Images should not include any material that would require third-party consent or violate copyright, privacy, or other right of any third party. If used, Know Hepatitis B campaign materials should be used in their entirety and retain the CDC and Hep B United logos.
Submissions including offensive language, imagery, or themes will be excluded and disqualified from the competition.
Approximately 5-10% of people do not develop protective antibodies following the completion of the hepatitis B vaccine series. This is confirmed with a blood test called an anti-HBs titer test which is given 4 weeks following the completion of the series. If the test shows the titer is less then 10 mIU/mL the general recommendation is to complete the series again using a different brand of vaccine (e.g. if you received Engerix B, the first time, switch to Recombivax the 2nd time or vice-versa). A person is considered to be a “non-responder” if they have completed 2 full vaccination series’ without producing adequate protective antibodies.
Another vaccine option is the new two-dose hepatitis B vaccine, HEPLISAV-BTM. The new vaccine is expected to increase immunization rates for adults in the United States and is administered over a one-month period. The vaccine provides greater seroprotection, which can mean a greater antibody response especially in adults who may be older, obese or live with type 2 diabetes making it an effective vaccine option.
It is also possible that a person who does not respond to the vaccine may already be infected with hepatitis B. Therefore, testing for the presence of the hepatitis B virus (hepatitis B surface antigen or HBsAg) is recommended before diagnosing a person as a “vaccine non-responder.”

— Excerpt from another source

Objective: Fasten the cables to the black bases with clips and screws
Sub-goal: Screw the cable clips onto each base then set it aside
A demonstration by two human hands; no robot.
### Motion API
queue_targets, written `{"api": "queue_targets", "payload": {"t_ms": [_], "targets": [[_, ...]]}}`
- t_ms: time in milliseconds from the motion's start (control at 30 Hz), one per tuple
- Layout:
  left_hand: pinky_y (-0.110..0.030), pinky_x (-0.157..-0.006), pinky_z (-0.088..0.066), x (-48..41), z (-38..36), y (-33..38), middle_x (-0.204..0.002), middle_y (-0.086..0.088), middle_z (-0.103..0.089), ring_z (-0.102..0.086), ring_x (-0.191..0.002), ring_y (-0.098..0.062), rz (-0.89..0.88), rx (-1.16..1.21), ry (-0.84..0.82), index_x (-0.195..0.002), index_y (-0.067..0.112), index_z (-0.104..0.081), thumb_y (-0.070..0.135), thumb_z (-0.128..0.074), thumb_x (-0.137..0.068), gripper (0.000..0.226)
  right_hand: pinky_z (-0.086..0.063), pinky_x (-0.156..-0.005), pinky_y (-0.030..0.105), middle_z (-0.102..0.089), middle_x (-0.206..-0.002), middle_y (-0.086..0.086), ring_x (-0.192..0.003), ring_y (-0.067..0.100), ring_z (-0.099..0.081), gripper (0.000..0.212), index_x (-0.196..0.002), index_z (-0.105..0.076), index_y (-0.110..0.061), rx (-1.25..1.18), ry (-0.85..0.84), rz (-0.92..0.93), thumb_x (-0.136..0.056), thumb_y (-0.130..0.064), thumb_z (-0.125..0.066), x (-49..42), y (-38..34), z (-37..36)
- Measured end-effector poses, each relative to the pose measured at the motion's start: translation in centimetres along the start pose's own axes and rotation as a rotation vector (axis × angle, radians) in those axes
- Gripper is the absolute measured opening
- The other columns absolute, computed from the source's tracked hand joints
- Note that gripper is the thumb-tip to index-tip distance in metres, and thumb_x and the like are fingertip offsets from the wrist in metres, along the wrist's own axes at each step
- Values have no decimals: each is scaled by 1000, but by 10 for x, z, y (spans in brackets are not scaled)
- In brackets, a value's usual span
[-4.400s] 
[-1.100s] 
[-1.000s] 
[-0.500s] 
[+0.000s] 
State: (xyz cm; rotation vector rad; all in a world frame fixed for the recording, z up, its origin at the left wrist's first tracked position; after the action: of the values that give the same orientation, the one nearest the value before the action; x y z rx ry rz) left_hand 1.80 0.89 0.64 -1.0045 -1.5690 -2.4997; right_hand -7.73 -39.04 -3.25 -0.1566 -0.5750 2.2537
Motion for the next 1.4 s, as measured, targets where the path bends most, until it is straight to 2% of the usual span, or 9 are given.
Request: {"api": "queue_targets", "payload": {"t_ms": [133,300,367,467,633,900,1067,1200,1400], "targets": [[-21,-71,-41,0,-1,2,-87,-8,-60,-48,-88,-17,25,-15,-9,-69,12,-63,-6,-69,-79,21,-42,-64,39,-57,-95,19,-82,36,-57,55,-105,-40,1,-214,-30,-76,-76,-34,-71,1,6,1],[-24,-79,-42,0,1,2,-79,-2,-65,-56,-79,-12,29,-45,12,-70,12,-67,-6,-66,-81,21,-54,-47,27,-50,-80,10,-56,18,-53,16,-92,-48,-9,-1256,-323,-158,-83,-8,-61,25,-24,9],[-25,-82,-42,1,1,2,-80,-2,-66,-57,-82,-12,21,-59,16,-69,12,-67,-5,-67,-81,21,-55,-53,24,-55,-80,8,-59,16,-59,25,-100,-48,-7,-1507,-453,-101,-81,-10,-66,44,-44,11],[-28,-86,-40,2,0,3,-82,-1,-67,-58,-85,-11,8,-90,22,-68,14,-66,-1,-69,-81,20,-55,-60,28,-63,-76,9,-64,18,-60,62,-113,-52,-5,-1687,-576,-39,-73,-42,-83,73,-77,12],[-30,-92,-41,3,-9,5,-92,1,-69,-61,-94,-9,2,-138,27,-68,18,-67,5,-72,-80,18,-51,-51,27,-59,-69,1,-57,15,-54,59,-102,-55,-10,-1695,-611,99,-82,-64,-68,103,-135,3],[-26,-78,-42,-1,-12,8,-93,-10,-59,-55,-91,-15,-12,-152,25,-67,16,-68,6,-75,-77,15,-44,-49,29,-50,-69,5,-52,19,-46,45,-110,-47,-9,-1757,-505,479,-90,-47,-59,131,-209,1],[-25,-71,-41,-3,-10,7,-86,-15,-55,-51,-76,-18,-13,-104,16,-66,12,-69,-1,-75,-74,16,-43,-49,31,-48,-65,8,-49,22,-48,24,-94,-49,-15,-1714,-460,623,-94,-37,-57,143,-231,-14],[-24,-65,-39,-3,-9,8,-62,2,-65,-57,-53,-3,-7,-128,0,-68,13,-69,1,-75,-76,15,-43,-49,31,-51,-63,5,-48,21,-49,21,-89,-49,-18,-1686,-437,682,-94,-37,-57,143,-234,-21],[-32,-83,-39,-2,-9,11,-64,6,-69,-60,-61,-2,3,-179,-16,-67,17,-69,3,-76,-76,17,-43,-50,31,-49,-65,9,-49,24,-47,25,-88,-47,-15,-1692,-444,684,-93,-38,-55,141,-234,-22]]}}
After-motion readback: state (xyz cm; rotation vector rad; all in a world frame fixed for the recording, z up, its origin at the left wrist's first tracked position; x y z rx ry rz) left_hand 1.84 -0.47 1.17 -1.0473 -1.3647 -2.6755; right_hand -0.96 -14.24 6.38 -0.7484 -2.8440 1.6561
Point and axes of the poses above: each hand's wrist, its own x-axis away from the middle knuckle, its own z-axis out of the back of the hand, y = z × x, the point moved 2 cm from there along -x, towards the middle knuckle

Persons who do not respond to the primary hepatitis B vaccine series (i.e., anti-HBs <10 mIU/mL) should complete a second 3-dose vaccine series or be evaluated to determine if they are HBsAg-positive. Persons who do not respond to an initial 3-dose vaccine series have a 30%–50% chance of responding to a second 3-dose series.

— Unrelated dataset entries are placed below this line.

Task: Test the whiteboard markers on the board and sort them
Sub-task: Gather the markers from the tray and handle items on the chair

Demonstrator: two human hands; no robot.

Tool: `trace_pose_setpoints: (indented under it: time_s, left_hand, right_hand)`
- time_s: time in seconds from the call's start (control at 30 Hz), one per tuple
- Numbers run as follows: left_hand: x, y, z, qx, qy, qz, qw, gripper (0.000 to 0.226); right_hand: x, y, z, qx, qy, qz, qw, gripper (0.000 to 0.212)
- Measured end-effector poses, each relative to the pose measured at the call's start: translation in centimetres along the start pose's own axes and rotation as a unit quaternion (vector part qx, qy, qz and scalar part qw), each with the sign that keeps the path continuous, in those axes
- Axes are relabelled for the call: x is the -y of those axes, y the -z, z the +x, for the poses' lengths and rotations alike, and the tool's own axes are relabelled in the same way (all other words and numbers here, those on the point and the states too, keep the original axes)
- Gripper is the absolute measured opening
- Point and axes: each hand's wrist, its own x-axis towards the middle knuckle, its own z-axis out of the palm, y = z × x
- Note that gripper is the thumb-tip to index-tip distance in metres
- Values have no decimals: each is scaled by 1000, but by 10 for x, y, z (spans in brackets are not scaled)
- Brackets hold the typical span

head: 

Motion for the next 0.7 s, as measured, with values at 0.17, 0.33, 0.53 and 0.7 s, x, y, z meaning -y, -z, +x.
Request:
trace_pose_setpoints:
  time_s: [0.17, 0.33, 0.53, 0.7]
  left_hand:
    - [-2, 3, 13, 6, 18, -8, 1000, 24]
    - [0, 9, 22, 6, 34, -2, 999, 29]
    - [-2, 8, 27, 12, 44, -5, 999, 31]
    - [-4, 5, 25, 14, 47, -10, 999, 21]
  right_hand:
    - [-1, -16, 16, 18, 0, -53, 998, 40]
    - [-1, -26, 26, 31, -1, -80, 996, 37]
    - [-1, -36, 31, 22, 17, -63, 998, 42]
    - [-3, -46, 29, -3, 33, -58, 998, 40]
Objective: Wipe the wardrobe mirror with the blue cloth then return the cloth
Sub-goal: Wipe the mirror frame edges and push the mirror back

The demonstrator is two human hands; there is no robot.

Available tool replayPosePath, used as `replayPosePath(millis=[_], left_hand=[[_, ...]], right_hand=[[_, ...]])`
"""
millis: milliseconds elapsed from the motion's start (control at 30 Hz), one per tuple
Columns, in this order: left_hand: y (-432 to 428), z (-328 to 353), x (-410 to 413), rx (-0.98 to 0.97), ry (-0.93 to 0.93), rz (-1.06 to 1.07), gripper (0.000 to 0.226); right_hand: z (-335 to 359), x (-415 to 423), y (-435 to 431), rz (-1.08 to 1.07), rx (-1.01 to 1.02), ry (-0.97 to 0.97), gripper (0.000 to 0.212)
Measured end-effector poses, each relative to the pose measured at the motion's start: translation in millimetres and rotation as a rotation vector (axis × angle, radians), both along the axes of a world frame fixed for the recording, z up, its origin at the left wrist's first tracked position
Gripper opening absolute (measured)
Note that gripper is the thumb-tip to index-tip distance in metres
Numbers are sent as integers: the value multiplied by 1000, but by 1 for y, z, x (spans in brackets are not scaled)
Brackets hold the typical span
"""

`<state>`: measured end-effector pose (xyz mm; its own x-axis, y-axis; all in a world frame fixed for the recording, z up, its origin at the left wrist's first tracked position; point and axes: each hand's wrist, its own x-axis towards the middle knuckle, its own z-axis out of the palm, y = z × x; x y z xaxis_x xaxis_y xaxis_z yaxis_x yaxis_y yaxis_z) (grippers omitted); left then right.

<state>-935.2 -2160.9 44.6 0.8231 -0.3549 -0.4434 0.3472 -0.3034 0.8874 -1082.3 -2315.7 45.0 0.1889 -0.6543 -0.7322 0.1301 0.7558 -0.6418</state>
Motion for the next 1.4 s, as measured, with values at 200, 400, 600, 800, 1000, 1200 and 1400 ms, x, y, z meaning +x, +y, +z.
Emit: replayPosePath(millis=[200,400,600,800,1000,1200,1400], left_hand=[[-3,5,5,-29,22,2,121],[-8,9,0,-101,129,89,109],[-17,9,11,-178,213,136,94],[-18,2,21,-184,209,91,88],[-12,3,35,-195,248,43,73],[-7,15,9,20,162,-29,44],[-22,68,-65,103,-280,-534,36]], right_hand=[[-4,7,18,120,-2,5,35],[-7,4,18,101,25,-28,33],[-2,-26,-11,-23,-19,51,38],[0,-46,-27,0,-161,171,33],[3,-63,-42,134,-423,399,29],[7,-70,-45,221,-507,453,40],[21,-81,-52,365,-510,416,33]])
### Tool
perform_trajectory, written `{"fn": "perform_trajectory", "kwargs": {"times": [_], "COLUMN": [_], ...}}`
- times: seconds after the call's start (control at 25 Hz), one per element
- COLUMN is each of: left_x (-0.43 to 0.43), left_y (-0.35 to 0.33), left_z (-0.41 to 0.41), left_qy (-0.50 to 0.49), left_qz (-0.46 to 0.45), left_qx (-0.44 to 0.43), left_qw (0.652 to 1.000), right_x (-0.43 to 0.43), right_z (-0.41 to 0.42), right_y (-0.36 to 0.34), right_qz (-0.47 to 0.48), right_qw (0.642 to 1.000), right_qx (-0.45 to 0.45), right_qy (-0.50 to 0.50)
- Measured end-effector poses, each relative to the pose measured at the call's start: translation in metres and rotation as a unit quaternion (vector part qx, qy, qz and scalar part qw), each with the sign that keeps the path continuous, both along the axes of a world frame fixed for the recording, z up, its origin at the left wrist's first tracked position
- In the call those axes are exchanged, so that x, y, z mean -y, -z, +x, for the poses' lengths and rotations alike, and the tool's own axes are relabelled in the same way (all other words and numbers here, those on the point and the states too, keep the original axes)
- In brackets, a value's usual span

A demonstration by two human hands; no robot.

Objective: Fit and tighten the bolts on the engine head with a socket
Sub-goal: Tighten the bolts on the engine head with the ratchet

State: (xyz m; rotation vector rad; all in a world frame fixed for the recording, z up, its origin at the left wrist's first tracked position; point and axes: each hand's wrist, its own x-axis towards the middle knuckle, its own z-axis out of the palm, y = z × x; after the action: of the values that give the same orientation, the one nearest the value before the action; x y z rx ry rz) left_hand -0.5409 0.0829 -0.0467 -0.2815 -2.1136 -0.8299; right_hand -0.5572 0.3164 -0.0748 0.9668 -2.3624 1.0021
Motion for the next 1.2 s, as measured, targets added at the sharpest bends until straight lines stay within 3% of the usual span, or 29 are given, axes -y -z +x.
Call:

Revaccinated persons should be retested at the completion of the second vaccine series, 1-2 months following the last shot of the series.
Persons exposed to HBsAg-positive blood or body fluids who are known not to have responded to a primary vaccine series should receive a single dose of hepatitis B immunoglobulin (HBIG) and restart the hepatitis B vaccine series with the first dose of the hepatitis B vaccine as soon as possible after exposure. Alternatively, they should receive two doses of HBIG, one dose as soon as possible after exposure, and the second dose 1 month later.

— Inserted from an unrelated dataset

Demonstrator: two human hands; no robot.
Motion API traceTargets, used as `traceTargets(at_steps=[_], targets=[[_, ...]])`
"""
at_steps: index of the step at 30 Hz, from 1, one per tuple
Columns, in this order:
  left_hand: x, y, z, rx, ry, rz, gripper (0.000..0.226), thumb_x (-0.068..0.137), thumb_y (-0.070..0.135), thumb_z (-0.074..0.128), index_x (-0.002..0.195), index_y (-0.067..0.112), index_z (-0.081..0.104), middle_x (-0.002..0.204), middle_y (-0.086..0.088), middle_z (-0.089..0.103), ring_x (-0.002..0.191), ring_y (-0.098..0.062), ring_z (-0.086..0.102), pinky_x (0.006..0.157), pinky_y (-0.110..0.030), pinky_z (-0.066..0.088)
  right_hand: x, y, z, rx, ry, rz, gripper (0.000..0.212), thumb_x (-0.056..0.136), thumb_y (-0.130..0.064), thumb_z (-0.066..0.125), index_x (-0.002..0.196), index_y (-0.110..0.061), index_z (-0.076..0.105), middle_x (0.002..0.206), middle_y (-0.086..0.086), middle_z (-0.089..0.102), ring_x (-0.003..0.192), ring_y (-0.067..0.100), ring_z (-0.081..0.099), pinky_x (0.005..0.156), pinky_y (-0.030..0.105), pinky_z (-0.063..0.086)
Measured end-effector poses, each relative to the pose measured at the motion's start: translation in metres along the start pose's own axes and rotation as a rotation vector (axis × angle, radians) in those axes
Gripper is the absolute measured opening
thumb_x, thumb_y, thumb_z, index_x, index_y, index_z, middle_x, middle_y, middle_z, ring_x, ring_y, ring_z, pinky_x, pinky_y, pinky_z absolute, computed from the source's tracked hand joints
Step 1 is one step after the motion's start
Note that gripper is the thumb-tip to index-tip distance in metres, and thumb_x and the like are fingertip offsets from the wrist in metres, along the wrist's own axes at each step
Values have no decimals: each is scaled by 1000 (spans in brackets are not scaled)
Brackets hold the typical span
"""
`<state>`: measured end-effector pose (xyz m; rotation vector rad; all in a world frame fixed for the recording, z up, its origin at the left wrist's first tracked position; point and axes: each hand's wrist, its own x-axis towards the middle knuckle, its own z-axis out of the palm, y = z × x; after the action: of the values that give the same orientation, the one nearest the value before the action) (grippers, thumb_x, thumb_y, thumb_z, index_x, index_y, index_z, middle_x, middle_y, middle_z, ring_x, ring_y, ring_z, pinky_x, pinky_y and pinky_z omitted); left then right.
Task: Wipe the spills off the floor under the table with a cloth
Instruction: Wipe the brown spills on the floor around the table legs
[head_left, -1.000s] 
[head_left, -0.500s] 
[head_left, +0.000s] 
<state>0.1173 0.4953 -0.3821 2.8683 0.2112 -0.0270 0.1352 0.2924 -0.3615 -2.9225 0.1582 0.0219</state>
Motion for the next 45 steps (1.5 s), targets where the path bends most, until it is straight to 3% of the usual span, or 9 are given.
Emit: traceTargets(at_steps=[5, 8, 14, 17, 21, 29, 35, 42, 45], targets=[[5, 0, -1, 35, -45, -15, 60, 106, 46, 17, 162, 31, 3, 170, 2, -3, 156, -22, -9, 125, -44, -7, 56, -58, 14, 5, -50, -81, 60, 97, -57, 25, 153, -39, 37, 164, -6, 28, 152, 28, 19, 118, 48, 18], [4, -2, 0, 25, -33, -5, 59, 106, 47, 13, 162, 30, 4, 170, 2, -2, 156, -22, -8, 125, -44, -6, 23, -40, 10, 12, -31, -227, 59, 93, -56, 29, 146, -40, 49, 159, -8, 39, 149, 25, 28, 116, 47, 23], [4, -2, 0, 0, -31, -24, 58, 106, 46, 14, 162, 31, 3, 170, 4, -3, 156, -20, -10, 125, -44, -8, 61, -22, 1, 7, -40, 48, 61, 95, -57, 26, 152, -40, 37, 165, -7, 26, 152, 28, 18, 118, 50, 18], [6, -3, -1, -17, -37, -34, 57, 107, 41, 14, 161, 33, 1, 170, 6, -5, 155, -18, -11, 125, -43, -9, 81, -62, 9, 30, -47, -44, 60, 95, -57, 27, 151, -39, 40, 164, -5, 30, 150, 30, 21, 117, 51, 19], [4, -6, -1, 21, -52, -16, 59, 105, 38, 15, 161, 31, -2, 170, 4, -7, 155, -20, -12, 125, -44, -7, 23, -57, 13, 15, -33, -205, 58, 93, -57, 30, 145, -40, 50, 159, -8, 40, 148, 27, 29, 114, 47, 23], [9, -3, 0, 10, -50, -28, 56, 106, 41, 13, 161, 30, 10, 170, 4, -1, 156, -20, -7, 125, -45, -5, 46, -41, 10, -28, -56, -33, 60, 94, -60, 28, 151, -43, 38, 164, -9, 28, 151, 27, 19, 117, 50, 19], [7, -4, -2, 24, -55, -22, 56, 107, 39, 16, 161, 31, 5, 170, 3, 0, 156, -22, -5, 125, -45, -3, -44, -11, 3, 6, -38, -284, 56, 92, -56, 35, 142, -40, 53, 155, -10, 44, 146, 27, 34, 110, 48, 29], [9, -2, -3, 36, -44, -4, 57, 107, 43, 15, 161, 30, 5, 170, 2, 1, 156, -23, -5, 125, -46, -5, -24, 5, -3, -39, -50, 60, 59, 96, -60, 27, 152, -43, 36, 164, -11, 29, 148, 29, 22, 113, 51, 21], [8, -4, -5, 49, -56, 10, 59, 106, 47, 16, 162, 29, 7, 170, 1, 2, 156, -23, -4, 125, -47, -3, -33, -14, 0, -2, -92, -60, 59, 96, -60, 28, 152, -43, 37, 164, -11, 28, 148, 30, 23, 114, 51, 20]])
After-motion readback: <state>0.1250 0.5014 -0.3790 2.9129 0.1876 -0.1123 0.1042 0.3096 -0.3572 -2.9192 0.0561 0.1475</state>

The option of administering one dose of HBIG and restarting the vaccine series is preferred for non-responders who did not complete a second 3-dose vaccine series.
For persons who previously completed a second vaccine series but failed to respond, two doses of HBIG are preferred.
Hepatitis B vaccine “non-responders” who test negative for hepatitis B infection are at risk for being infected and should be counseled regarding how to prevent a hepatitis B infection and to seek immediate medical care to receive a dose of hepatitis B immunoglobulin (HBIG) if they have been exposed to potentially infected blood.
“Non-responders” who test negative for hepatitis B infection as well as friends and family members should practice ways to prevent the spread of hepatitis B, including washing hands, using condoms during sex, avoid direct contact with blood and bodily fluids, and more.
Hepatitis B vaccine “non-responders” to vaccination who test positive for hepatitis B infection should be counseled regarding how to prevent transmitting the hepatitis B virus to others and the need for regular medical care and monitoring for their chronic infection.
In the case of possible exposures to HBV infected blood or body fluids, it is recommended that non-responders receive 2 doses of hepatitis B immunoglobulin (HBIG) – the first dose should be given within 24 hours of the exposure, and the second dose should be given 1 month later. The CDC has recommendations online for what to do in case a susceptible person is possibly exposed to the hepatitis B virus.